I've been buying credits on istockphoto to be used for small web pictures. I'm using them to spruce up my blog, and usually find relevant pics for any given post to make it more visually appealing. I haven't been adding any sort of captions or attribution to any of the images. Is this okay? I read istockphoto's license agreement, but honestly, I've never been able to make heads or tails of any of these sort of legal documents. The only thing I could find was this: Under the heading of "Prohibited Uses" there is: "use the Content for editorial purposes without including the following credit adjacent to the Content: “©iStockphoto.com/Artist’s Member Name];" So I guess one further question would be: what is "editorial purposes?" Is my blog considered editorial?
I guess that is related to editing the image you have bought from them. And after buying the image you can edit it, the way you want to use it for your purposes. Not sure though!
you paid for them, you can do what you want with them i thin editorial is if your using it as an article pic like in a magazine
As long as you don't sell them it's fine. Besides, unlikely no one will do anything other than ask you to take it down.

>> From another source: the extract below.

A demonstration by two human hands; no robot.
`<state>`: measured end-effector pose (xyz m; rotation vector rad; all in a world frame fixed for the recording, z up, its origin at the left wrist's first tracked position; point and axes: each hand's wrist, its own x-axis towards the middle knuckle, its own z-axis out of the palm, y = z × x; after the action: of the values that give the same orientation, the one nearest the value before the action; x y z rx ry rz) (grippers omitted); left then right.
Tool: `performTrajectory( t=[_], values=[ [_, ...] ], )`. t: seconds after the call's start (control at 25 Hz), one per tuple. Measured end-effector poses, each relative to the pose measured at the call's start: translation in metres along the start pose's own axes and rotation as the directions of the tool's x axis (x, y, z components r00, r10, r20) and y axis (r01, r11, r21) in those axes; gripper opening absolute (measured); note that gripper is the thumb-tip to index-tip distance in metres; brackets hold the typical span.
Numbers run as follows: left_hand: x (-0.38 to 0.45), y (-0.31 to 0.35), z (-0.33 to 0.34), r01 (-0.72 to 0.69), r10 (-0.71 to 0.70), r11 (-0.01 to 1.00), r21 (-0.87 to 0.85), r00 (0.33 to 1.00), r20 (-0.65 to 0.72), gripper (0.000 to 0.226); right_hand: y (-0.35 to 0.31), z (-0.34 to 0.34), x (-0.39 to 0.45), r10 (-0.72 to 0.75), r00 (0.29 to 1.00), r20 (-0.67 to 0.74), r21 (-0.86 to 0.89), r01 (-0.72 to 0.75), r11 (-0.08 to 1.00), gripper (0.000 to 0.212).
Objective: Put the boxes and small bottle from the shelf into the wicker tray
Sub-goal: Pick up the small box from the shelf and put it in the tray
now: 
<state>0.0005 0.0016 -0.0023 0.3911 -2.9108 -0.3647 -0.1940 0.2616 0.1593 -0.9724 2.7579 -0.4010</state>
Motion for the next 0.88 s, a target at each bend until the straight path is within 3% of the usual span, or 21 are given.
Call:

every photo purchased with iStockphoto's can be used only once, or better to say on 1 website. but if you change the photo in such a manner that it's almost inpossible to recognize I think you could use it on a seco0nd site too. I am not a lawyer though, so you should check their TOS
Editorial usage has nothing to do with editing the image. If you write an article about housing construction and use a photo of a house being build, it is editorial usage. If you use the same image to for an advertisement about construction loans, the usage is commercial. There can also be grey areas, such as an affiliate landing page where you have some basic information about construction loans, but you are trying to sell an e-book about getting a construction loan. Basically it looks like an article, but the intent is really commercial (to get you to buy an e-book). A better way to picture it might be on a local newspaper - it a piece is written by a staff writer or author, an accompanying image would be editorial usage. If the photo is part of an ad, the usage is commercial. I am not sure that istock aggressively enforces violations (I see editoral usage of their photos in web articles without credit all the time) but technically they should be giving credit.
If you purchased it, you can use it when ever you want. I purchase photos form them all the time, and they all have differing licenses. Stick with "digitally rights managed free" (or something like that) and you will be O.K.
Just because you pay money for something doesn't give you the rights to do whatever you want with it. It's the license that does. Now, you using the one that allows you to is a whole different story.